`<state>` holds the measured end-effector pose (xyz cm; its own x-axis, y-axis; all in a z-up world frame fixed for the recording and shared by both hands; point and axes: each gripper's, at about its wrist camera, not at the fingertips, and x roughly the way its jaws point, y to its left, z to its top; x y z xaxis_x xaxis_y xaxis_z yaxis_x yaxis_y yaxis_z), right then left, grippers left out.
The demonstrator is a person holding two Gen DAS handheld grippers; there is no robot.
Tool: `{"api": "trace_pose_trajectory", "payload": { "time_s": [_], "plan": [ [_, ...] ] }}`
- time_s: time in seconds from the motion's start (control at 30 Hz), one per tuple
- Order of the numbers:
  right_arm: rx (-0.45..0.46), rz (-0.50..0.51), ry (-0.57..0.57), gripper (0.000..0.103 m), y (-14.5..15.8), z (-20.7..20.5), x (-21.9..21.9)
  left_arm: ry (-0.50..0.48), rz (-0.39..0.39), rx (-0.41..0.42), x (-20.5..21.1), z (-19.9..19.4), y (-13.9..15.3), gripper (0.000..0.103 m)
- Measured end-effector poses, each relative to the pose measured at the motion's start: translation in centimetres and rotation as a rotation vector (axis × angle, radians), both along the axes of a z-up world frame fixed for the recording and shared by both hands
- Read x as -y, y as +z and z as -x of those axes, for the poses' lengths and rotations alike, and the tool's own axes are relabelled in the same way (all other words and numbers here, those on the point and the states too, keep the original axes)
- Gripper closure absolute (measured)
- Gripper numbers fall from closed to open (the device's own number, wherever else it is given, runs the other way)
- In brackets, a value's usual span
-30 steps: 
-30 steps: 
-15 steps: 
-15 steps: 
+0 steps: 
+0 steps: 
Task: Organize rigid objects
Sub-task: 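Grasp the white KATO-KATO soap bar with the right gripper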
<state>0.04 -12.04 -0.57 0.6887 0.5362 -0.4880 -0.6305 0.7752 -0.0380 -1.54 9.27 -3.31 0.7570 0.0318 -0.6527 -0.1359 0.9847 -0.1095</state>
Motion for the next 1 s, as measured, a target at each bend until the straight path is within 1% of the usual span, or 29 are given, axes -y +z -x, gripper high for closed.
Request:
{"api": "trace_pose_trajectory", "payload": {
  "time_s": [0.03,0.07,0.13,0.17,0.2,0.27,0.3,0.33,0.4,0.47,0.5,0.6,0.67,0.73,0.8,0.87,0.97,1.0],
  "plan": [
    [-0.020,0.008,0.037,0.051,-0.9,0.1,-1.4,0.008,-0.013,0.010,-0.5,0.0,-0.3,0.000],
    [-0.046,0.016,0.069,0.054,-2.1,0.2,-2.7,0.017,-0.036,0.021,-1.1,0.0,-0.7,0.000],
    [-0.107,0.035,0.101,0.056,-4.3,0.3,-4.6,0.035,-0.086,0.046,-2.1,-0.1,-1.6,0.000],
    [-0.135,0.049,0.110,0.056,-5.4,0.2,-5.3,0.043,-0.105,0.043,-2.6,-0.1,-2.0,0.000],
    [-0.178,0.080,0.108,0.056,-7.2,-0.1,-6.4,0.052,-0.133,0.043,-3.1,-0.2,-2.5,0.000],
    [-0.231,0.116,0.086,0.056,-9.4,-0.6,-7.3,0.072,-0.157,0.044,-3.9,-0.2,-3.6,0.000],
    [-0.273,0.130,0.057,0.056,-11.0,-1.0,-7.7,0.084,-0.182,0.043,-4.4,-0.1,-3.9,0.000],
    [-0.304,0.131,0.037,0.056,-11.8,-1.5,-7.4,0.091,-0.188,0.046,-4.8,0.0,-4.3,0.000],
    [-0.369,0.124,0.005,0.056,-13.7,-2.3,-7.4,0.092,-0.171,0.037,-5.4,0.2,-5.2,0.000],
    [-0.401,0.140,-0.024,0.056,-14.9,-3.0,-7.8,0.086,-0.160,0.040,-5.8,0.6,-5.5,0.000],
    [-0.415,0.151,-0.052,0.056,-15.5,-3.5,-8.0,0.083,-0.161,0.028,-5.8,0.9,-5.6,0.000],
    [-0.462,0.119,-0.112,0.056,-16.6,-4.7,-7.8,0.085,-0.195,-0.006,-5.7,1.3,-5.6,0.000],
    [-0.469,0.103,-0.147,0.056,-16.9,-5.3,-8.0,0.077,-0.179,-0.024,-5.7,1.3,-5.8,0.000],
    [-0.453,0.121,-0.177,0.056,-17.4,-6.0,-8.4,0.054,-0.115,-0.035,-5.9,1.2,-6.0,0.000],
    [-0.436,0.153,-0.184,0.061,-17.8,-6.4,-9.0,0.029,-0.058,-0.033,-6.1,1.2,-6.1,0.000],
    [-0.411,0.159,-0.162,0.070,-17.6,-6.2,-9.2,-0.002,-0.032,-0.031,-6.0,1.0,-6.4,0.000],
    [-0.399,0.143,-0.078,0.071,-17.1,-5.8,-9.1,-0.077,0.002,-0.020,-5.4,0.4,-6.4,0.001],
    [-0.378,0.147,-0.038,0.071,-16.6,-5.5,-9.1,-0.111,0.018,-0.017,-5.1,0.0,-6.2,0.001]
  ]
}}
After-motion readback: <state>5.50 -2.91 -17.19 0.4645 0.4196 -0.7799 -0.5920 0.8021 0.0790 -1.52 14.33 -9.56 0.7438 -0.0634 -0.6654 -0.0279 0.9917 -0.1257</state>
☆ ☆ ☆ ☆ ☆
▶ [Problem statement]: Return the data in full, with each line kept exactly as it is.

▶ [Answer box]:
`<state>` holds the measured end-effector pose (xyz cm; its own x-axis, y-axis; all in a z-up world frame fixed for the recording and shared by both hands; point and axes: each gripper's, at about its wrist camera, not at the fingertips, and x roughly the way its jaws point, y to its left, z to its top; x y z xaxis_x xaxis_y xaxis_z yaxis_x yaxis_y yaxis_z), right then left, grippers left out.
The demonstrator is a person holding two Gen DAS handheld grippers; there is no robot.
Tool: `{"api": "trace_pose_trajectory", "payload": { "time_s": [_], "plan": [ [_, ...] ] }}`
- time_s: time in seconds from the motion's start (control at 30 Hz), one per tuple
- Order of the numbers:
  right_arm: rx (-0.45..0.46), rz (-0.50..0.51), ry (-0.57..0.57), gripper (0.000..0.103 m), y (-14.5..15.8), z (-20.7..20.5), x (-21.9..21.9)
  left_arm: ry (-0.50..0.48), rz (-0.39..0.39), rx (-0.41..0.42), x (-20.5..21.1), z (-19.9..19.4), y (-13.9..15.3), gripper (0.000..0.103 m)
- Measured end-effector poses, each relative to the pose measured at the motion's start: translation in centimetres and rotation as a rotation vector (axis × angle, radians), both along the axes of a z-up world frame fixed for the recording and shared by both hands
- Read x as -y, y as +z and z as -x of those axes, for the poses' lengths and rotations alike, and the tool's own axes are relabelled in the same way (all other words and numbers here, those on the point and the states too, keep the original axes)
- Gripper closure absolute (measured)
- Gripper numbers fall from closed to open (the device's own number, wherever else it is given, runs the other way)
- In brackets, a value's usual span
-30 steps: 
-30 steps: 
-15 steps: 
-15 steps: 
+0 steps: 
+0 steps: 
Task: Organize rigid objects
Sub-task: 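Grasp the white KATO-KATO soap bar with the right gripper
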<state>0.04 -12.04 -0.57 0.6887 0.5362 -0.4880 -0.6305 0.7752 -0.0380 -1.54 9.27 -3.31 0.7570 0.0318 -0.6527 -0.1359 0.9847 -0.1095</state>
Motion for the next 1 s, as measured, a target at each bend until the straight path is within 1% of the usual span, or 29 are given, axes -y +z -x, gripper high for closed.
Request:
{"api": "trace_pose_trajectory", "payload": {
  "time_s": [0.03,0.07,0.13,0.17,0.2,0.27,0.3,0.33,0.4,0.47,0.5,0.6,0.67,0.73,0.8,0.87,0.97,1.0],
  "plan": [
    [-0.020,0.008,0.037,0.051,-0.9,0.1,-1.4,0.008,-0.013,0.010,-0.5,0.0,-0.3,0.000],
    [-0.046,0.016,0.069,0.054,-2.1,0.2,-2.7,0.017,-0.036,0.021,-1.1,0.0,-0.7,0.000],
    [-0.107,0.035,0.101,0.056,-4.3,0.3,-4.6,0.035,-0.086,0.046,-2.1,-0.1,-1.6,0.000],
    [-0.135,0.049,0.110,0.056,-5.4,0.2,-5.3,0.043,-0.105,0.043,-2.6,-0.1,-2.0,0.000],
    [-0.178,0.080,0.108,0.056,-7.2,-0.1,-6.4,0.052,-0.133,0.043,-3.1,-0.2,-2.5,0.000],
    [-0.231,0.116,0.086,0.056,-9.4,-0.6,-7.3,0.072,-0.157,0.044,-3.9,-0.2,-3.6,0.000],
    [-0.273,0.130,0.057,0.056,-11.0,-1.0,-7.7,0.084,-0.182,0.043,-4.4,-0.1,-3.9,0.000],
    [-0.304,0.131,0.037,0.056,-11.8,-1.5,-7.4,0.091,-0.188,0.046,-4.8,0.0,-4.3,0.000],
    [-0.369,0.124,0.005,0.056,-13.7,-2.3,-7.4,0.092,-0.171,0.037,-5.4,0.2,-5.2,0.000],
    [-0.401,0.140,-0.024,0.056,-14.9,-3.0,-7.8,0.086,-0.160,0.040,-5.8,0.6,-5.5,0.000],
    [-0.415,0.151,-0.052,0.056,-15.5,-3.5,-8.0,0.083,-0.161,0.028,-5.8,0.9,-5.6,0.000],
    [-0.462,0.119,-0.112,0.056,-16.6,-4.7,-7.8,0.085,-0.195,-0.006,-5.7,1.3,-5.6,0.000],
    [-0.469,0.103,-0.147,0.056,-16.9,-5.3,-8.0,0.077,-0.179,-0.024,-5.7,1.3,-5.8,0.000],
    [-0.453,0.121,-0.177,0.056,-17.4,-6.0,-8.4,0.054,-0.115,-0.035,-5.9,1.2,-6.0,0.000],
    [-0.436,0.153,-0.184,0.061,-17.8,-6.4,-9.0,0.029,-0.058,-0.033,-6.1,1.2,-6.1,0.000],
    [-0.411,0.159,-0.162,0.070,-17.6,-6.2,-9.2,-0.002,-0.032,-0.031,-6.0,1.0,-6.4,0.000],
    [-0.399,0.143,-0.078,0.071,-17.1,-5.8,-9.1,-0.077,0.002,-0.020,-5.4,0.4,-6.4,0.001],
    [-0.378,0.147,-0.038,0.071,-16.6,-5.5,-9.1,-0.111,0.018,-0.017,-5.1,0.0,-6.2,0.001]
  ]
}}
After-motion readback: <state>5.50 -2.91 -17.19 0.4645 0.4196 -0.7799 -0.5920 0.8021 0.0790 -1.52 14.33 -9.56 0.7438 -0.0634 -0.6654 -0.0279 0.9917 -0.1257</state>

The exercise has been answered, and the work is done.